### About this exercise
Each line below from the one containing "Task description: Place" through the one containing "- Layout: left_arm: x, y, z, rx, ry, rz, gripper" is to be given again exactly, and no line outside that span.

*** Block opens ***

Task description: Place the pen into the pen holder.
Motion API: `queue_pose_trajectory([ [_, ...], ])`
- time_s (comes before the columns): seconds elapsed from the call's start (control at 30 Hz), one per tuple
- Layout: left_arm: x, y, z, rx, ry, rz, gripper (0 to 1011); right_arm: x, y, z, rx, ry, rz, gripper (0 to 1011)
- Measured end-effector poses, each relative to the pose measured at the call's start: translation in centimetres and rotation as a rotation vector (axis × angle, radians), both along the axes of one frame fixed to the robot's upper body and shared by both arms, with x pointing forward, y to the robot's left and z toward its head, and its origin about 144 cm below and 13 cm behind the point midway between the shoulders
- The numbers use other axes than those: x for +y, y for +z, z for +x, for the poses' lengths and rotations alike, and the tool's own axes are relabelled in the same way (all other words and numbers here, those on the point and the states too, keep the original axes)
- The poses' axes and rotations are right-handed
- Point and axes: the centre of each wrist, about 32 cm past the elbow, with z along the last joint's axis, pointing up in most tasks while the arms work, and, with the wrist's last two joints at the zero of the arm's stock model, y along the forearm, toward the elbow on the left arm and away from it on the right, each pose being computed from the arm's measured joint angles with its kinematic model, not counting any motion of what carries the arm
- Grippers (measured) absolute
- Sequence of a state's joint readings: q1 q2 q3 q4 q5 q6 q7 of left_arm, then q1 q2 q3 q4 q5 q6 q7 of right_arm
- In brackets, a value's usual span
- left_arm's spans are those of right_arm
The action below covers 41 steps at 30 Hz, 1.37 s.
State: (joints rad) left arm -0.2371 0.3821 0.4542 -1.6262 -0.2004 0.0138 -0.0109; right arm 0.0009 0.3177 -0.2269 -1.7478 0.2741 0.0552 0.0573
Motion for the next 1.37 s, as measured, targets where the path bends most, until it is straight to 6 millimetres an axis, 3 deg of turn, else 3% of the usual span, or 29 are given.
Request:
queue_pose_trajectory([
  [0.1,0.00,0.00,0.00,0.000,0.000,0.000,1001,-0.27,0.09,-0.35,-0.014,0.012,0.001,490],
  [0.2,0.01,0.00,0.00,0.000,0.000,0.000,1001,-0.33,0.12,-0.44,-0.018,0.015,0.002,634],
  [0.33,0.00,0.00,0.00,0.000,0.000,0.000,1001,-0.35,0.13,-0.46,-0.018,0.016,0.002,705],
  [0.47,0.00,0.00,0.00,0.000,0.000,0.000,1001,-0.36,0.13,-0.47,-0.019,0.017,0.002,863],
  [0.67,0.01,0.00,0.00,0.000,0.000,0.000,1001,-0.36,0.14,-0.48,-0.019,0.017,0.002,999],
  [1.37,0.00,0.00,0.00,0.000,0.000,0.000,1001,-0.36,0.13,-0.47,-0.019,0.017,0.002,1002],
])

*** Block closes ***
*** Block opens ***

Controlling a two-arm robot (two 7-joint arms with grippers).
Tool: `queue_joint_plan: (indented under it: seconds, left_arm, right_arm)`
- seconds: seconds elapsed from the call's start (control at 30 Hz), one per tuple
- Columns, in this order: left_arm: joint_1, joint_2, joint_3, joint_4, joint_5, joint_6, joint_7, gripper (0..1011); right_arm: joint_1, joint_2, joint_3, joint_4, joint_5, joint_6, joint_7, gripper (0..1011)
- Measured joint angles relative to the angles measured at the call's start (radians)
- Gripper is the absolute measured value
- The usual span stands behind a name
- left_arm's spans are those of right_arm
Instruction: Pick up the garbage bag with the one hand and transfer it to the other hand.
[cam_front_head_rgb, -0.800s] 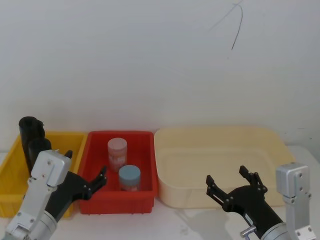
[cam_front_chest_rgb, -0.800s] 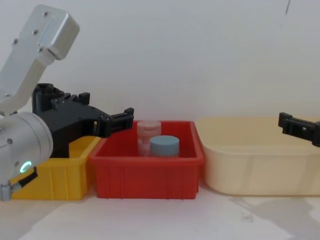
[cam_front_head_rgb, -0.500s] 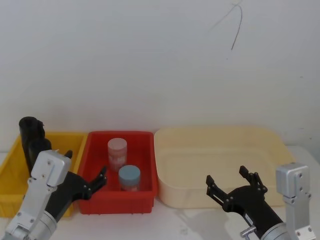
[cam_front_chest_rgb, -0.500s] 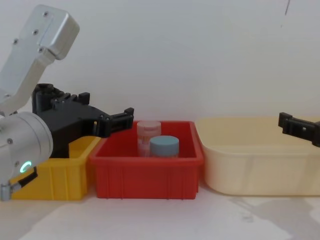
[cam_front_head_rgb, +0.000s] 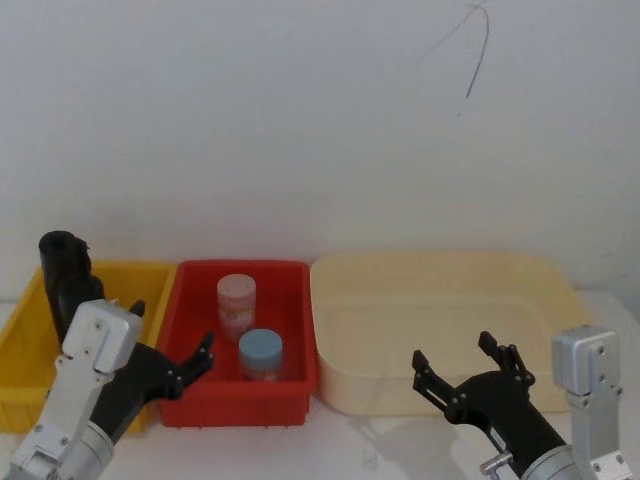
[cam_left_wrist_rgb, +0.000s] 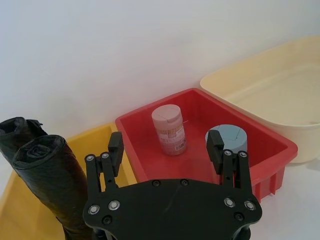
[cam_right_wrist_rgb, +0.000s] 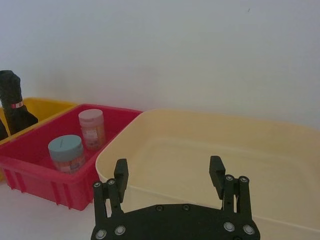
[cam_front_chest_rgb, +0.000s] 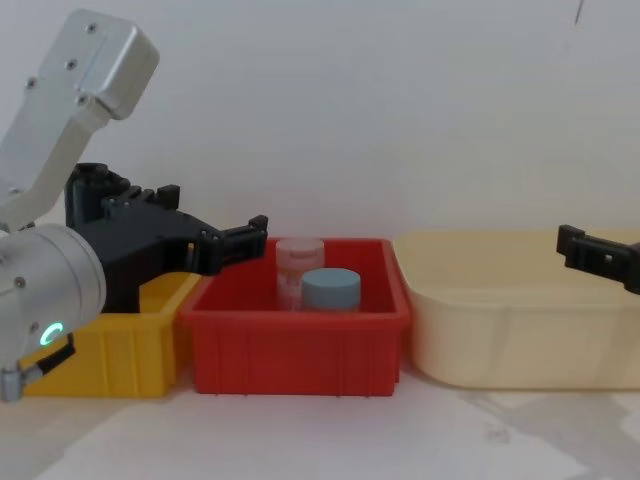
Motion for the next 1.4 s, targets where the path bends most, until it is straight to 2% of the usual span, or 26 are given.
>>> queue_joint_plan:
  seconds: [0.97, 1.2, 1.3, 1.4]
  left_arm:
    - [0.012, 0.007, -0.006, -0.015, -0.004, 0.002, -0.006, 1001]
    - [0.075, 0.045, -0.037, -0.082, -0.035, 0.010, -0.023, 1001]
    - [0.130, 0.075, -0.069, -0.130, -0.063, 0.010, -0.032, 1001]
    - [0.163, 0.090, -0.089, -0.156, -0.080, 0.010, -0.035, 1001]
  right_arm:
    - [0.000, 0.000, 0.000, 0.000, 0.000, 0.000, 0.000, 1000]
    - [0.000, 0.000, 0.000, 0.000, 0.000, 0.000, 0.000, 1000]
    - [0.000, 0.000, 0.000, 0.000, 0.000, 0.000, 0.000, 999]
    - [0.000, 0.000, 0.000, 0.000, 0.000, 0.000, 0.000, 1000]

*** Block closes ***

### Your response
Task description: Place the pen into the pen holder.
Motion API: `queue_pose_trajectory([ [_, ...], ])`
- time_s (comes before the columns): seconds elapsed from the call's start (control at 30 Hz), one per tuple
- Layout: left_arm: x, y, z, rx, ry, rz, gripper (0 to 1011); right_arm: x, y, z, rx, ry, rz, gripper (0 to 1011)

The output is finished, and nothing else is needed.